As Chalamet croons “Song to Woody,” the amusement drops off Norton’s face, replaced by an assessing look, as wary as it is excited. The next morning, when Seeger wakes to find the kid who slept on his couch noodling away on what will become “Girl From the North Country,” Norton’s expression flickers through an astonishing mix of admiration, envy, and calculation in less than a minute. Something similarly complicated is reflected on Barbaro’s face after Dylan takes the stage after Baez. He stops her from walking away by describing her voice to the audience as “a little too pretty,” then gives a performance of “I Was Young When I Left Home” that she takes in with as much caution as appreciation. These are the faces of people who understand that the artist they’re watching is about to exert a gravitational pull over their world. As the object of this scrutiny, Chalamet is suitably magnetic, doing his own nasal singing and emanating an untested certainty in the spotlight that gradually solidifies into swagger. But his part is all about providing hard surfaces for the other characters to bounce off of. He goes from deflection to aggression as Dylan grows restless and begins to feel penned in by the expectations of the folk crowd and the pressures of fame. It isn’t a mere impression, but it’s a performance made viable only by everyone around him providing humanity and softness. 
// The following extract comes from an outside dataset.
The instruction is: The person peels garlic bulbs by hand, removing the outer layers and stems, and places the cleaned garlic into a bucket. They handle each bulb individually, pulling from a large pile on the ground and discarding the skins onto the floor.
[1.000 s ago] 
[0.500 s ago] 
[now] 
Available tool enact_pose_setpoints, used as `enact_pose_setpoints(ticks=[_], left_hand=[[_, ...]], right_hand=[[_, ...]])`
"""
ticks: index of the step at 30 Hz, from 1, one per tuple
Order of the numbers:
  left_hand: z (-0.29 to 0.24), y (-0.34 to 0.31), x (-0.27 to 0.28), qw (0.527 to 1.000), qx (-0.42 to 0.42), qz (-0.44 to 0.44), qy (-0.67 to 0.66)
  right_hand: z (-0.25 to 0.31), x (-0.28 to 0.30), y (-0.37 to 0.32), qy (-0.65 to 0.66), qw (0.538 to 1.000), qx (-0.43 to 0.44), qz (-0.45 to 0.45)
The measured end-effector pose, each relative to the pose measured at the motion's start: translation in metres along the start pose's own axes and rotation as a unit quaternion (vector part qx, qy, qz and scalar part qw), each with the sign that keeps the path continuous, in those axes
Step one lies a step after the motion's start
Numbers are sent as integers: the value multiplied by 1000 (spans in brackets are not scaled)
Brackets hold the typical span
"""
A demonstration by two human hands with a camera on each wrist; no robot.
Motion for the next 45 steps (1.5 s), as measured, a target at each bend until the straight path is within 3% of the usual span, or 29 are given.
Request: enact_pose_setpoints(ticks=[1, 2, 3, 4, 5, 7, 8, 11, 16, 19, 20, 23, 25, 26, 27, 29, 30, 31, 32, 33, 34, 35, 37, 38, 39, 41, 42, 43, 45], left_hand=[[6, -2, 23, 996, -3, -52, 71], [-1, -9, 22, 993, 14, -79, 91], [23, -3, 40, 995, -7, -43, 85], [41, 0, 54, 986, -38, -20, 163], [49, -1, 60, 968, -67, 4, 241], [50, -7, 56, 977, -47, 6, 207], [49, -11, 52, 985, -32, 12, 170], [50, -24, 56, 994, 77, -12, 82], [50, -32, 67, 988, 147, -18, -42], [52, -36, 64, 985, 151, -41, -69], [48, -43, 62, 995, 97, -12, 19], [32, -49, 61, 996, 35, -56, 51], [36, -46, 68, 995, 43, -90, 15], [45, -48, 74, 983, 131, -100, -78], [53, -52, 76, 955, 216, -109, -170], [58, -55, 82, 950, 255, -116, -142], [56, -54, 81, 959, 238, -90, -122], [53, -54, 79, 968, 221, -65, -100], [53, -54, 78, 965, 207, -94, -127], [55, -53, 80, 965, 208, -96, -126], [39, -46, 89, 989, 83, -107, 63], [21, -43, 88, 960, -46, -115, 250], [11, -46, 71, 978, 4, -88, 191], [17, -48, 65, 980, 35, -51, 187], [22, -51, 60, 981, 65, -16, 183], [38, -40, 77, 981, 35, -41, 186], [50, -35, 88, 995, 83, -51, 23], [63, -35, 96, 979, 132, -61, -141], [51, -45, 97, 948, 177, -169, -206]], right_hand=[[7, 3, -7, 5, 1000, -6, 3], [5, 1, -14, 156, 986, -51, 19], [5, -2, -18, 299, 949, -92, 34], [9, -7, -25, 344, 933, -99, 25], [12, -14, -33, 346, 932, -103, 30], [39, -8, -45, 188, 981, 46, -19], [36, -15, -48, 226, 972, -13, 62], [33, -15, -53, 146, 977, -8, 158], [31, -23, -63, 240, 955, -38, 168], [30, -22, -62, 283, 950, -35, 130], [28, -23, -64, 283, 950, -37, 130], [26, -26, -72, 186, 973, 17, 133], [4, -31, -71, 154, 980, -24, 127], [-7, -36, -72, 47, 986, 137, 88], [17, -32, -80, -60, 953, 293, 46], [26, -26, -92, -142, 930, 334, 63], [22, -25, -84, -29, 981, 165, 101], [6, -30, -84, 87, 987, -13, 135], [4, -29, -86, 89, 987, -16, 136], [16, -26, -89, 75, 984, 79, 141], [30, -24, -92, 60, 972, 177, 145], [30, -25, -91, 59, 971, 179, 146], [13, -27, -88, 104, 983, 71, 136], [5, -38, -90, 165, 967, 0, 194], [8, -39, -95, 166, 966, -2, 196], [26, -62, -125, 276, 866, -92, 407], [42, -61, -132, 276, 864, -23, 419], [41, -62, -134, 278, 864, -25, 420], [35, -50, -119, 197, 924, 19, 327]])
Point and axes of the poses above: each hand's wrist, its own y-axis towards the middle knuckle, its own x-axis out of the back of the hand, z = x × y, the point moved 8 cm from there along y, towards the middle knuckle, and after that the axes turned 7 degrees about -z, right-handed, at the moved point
Is A Complete Unknown a good Bob Dylan biopic? I don’t know if, for the people most invested in that matter, such a thing could even be possible. But it’s a good movie about talent, and about how it feels to be around someone who has the kind of genius that feels like they’ve been touched by the divine. The comparison it brings to mind isn’t Walk the Line at all — it’s Amadeus, only instead of a single jealous Salieri it has a crew of earnest folkies, many of whom are hugely gifted in their own right, hoping to hitch their movement to Dylan’s rising star until he shakes them all off in frustration. A Complete Unknown gives a cluttered, tactile texture to a Greenwich Village that’s become the stuff of myth, but its Dylan hovers above all of it. Late in the film, he swings by Suze’s apartment on his bike, and despite the fact that they’re no longer together, she hops on and heads with him to Newport, because who wouldn’t? It’s the stuff of an album cover. And yet, once she’s there, you can see the fizz in her go flat, as she realizes she’s become an accessory in the latest outfit he’s trying on. A Complete Unknown doesn’t attempt to offer up a solution to the enigma that is Bob Dylan. It does something more achievable — shows us what it’s like to bob around the wake of greatness.